Où TOMORROW a le statut rhématique dans le premier énoncé (choix paradigmatique ouvert) et le statut thématique dans le second(choix paradigmatique fermé; -ING porte sur LEAVE-TOMORROW).

Dans ma "Genèse et Développement d'une Théorie Linguistique" (Ed.la TILV 1996) j'avais déjà montré l'inadéquation de la grammaire cognitive de Langacker face à une paire minimale qui avait fait l'objet d'une tentative infructueuse vingt années auparavant (Martin JOOS 1964). Voici l'objet du délit :

a) The baby resembles his father.

b) The baby is resembling his father more and more every day (chez Langacker le sujet de ces uénoncés est J.P.) .

Ici comme partout ailleurs le verbe est examiné isolément; on va donc essayer de rendre compte de l'opposition resembles/is resembling. Tout ce que Langacker nous dit c'est que que la deuxième forme est "plus emphatique" que la première (ce que Joos avait lui-même dit en 1964). Voici le commentaire verbatim de Langacker :

"RESEMBLE in (9a) (ici (b) ) is inchoative and describes an increase in degree of similarity, in contrast to the constant degree of similarity imputed by (6a) (ici (a)). Sans commentaire sauf qu'une prise en compte de la portée de-ING tel que je le proclame depuis vingt-cinq ans montrerait de façon lumineuse que dans l'exemple (b) il s'agit du prédicat RESEMBLE HIS FATHER et non pas du seul verbe RESEMBLE.CQFD.

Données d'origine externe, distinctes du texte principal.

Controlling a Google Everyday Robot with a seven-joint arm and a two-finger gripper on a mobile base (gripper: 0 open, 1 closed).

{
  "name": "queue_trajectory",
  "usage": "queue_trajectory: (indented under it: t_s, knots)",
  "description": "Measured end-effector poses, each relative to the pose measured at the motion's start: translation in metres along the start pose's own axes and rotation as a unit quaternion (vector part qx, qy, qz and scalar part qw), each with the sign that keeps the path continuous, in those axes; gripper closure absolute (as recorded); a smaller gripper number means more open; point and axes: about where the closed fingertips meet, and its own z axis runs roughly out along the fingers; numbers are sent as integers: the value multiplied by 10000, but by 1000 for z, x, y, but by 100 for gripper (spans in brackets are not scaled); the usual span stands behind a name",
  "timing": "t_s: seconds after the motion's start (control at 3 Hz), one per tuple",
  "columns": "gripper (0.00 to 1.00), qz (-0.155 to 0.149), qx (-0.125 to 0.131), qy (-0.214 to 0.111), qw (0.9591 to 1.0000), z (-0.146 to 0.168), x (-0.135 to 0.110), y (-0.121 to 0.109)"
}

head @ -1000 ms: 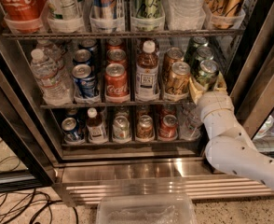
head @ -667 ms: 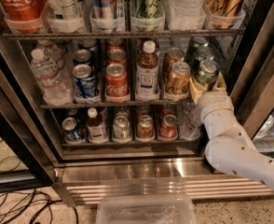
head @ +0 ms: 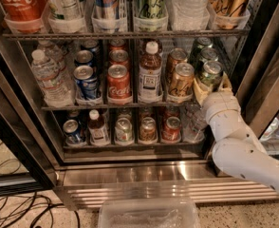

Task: Pick green can from middle shelf of fridge

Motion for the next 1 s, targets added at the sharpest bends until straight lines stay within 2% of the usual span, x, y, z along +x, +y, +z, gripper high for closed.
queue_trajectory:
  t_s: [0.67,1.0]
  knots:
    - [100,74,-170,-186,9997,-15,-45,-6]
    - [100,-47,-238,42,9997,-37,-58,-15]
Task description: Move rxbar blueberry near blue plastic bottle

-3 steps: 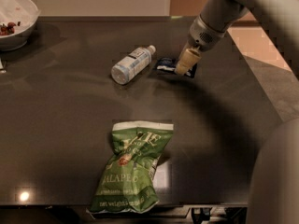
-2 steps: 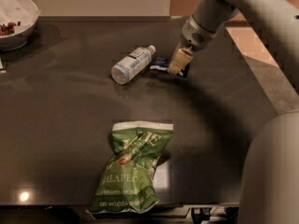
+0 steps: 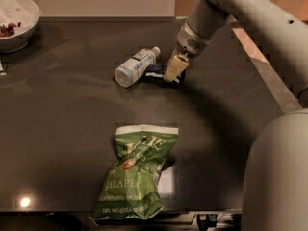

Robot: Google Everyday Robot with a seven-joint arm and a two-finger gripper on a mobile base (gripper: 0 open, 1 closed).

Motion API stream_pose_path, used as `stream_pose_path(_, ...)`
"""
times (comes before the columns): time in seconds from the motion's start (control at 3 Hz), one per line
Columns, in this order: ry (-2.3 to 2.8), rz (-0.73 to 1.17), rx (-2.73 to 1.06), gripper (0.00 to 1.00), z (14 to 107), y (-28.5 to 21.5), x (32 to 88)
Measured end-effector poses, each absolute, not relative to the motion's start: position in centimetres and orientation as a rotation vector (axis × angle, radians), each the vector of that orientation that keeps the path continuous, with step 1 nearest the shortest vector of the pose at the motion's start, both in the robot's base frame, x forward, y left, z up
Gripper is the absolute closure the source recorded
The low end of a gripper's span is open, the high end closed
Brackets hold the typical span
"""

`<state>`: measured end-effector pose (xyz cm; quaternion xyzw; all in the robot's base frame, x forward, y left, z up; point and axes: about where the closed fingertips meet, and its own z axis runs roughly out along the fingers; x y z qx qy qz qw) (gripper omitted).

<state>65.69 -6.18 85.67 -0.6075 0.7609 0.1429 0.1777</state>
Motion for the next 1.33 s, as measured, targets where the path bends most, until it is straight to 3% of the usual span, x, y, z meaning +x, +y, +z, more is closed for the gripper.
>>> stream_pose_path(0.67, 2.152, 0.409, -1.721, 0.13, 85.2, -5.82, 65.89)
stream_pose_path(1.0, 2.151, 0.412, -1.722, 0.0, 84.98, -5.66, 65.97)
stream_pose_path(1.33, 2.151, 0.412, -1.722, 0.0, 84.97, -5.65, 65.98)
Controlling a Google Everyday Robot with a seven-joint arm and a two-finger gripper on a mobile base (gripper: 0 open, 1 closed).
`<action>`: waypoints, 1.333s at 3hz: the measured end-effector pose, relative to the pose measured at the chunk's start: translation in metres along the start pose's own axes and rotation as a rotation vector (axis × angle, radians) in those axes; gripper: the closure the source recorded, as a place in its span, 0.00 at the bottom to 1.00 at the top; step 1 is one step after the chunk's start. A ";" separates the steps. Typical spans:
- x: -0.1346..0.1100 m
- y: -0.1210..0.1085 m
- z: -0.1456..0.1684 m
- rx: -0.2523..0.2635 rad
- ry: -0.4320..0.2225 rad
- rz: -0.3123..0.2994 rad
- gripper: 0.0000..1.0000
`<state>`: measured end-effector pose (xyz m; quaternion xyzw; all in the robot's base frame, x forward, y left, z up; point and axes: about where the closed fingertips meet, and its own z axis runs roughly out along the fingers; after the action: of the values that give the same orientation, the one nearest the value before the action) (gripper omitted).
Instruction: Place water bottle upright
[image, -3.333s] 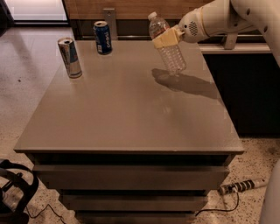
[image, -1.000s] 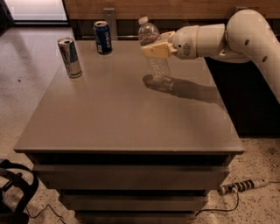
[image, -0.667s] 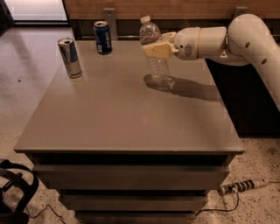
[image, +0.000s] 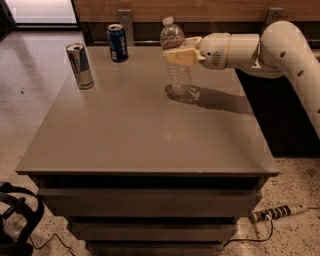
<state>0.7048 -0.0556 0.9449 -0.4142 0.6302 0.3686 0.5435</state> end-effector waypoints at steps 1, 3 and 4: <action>0.010 -0.003 -0.002 0.000 -0.046 0.010 1.00; 0.025 -0.007 -0.004 0.011 -0.101 0.021 1.00; 0.028 -0.007 -0.006 0.014 -0.124 0.020 1.00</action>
Offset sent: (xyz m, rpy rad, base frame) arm 0.0068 -0.0176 -0.0287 0.1145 -0.0237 -0.0263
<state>0.7074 -0.0676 0.9177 -0.3803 0.6022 0.3946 0.5806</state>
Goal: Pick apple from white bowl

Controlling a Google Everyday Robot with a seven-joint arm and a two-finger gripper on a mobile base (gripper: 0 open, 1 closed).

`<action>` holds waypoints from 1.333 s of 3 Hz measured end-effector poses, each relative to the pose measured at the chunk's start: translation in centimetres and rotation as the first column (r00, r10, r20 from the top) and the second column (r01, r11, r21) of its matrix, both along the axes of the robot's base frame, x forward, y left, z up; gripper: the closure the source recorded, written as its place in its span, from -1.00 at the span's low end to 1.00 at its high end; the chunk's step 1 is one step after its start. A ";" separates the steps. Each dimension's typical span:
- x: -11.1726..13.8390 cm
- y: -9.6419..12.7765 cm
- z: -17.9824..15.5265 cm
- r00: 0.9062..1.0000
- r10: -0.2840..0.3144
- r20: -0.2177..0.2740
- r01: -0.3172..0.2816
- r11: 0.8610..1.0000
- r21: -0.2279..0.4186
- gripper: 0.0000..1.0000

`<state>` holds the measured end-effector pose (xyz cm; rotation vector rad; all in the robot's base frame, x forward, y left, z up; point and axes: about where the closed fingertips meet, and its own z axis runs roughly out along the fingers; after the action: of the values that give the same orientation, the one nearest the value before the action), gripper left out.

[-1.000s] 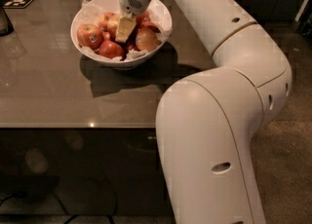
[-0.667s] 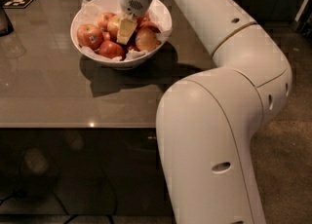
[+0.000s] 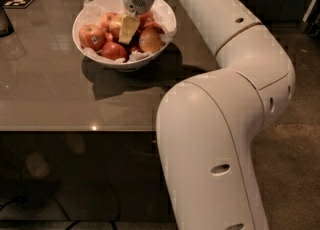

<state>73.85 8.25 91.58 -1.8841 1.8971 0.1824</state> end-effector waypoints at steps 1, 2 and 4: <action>0.0 0.3 1.8 1.000 -0.016 -0.011 0.017 1.000 0.023 1.00; -0.3 0.5 4.6 1.000 -0.023 -0.003 0.023 0.998 0.064 1.00; -1.9 1.2 10.1 0.998 -0.010 0.057 0.003 0.993 0.122 1.00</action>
Offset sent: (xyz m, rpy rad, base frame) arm 0.0231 -0.0069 0.1159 0.0829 0.0306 -0.0210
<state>72.00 9.47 101.71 -1.7831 1.8121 0.2343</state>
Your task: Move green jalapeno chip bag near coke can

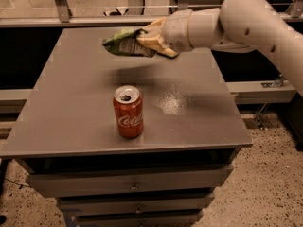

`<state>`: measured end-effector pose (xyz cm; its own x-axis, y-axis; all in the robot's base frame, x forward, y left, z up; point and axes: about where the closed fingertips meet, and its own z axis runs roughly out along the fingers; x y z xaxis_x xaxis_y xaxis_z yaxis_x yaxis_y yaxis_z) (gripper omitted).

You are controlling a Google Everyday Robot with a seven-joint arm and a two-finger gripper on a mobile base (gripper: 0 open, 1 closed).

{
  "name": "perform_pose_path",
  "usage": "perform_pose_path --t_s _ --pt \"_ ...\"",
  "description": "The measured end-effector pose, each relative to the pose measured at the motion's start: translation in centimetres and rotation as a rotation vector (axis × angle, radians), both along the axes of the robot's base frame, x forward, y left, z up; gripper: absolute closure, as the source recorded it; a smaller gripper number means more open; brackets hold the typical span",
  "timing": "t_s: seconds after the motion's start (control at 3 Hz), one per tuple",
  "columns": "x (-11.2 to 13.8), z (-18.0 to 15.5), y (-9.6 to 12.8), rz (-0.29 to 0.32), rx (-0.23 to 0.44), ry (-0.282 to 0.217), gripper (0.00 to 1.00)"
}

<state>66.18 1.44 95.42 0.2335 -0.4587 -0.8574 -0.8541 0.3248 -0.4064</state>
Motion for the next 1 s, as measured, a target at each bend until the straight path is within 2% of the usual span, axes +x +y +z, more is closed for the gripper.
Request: perform_pose_path --t_s 0.67,1.0 --pt "-6.8 -0.8 -9.2 -0.059 0.005 0.005 1.00" --pt "-10.1 -1.6 -12.2 -0.057 -0.010 0.021 1.00"
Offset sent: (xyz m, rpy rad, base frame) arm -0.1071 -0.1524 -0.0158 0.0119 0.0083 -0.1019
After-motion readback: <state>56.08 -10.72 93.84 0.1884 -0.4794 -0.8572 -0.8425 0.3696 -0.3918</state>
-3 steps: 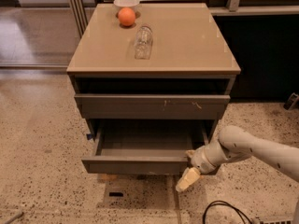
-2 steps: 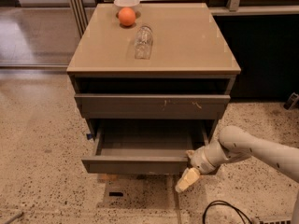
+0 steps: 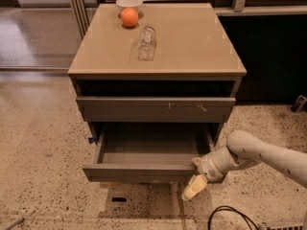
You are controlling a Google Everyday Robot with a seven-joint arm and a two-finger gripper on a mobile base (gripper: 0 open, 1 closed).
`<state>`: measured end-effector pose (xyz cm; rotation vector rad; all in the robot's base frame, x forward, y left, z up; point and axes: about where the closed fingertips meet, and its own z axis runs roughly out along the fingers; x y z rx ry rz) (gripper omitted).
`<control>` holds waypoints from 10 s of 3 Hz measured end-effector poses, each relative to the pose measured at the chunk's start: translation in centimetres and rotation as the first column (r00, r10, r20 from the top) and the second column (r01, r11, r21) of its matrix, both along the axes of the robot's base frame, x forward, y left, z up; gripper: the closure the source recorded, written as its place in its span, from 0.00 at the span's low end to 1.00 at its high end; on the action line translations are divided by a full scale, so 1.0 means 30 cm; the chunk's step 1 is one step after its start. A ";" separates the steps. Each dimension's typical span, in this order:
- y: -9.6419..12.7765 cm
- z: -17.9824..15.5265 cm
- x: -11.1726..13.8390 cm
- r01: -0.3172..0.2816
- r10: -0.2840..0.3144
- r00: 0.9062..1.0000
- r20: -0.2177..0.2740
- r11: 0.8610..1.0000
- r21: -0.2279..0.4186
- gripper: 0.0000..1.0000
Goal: Open middle drawer
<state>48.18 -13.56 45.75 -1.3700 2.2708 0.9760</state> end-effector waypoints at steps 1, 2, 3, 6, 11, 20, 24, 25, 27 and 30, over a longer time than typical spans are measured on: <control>-0.002 0.008 -0.002 0.001 -0.001 1.000 -0.002 1.000 0.000 0.00; -0.051 0.035 -0.084 0.020 -0.020 0.999 -0.048 1.000 0.000 0.00; -0.051 0.035 -0.084 0.020 -0.020 0.999 -0.048 1.000 0.000 0.00; -0.075 0.054 -0.175 -0.015 0.023 0.994 -0.108 0.997 0.078 0.00; -0.004 0.152 -0.243 -0.094 0.152 0.961 -0.231 0.965 0.246 0.00; -0.101 -0.017 -0.189 -0.124 0.146 0.972 -0.184 0.984 0.128 0.00; -0.164 0.125 -0.380 -0.047 0.083 0.957 -0.279 0.990 0.132 0.00; -0.136 0.093 -0.390 -0.037 0.074 0.966 -0.249 0.988 0.152 0.00; -0.112 0.056 -0.483 -0.062 0.117 0.949 -0.292 0.980 0.190 0.00; -0.155 0.157 -0.582 -0.027 0.093 0.931 -0.352 0.982 0.188 0.00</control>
Offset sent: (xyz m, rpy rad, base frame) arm -0.0957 -0.0597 0.0354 -0.0029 0.1683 -0.0770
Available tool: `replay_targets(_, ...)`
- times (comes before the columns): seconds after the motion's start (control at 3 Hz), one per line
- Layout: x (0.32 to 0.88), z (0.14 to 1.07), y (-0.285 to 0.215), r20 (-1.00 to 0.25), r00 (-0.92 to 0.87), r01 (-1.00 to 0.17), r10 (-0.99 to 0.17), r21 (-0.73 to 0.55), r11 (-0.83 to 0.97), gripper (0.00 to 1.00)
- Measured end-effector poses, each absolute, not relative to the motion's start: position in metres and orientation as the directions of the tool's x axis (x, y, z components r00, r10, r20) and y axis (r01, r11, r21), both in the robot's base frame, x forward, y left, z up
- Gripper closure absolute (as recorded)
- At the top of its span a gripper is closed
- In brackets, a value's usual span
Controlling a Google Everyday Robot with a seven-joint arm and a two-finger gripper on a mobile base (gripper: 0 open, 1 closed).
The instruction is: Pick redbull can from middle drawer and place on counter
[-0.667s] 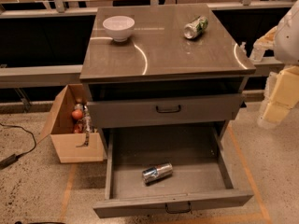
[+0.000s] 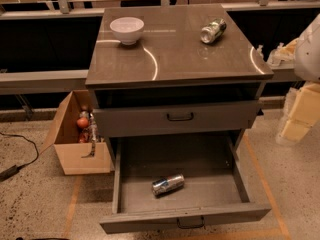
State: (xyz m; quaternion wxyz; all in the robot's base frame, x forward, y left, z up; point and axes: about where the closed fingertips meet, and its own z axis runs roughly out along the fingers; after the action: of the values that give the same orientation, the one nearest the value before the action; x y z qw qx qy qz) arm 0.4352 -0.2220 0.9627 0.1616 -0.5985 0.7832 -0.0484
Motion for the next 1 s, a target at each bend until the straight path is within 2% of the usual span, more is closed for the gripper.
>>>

Langacker va faire des efforts surhumains (mais vains) pour venir à bout d'une autre paire minimale qu'il se donne aux pages 255-56 du premier volume de sa "Cognitive Grammar"/

c) this road winds through the mountains

d) this road is winding through the mountains

Claude Delmas a cité ces énoncés dans la communication que j'ai examinée plus haut (Journée d'Etude) mais n'a pas stigmatisé l'absence de toute analyse linguistique face au problème posé. Langacker essaie de s'en sortir en faisant de WIND tantôt un verbe imperfectif tantôt un verbe perfectif, ce qui ne résout rien même en admettant que cette pratique soit licite, ce qu'elle n'est pas. L'auteur essaie également de faire jouer l'opposition partie/tout , très souvent mise en avant de ce côté-ci de l'Atlantique.Toujours l'assignation directe de notions sémantiques plaquées sur des formes grammaticales qu'il faut avant tout analyser et non nommer.

L'assistance s'attendait à ce que j'intervienne à l'issue de la conférence de Langacker : tous les regards étaient braqués sur moi , on allait assister à une belle empoignade. Je m'abstins de tout commentaire cependant, estimant que ma propre conférence quelques heures plus tard allait me permettre toutes les mises au point qui s'imposaien (voir le texte intégral de mon exposé plus haut sous le titre : " The Architecture of English Grammar, from the Theory of Phases to the Principle of Cyclicity".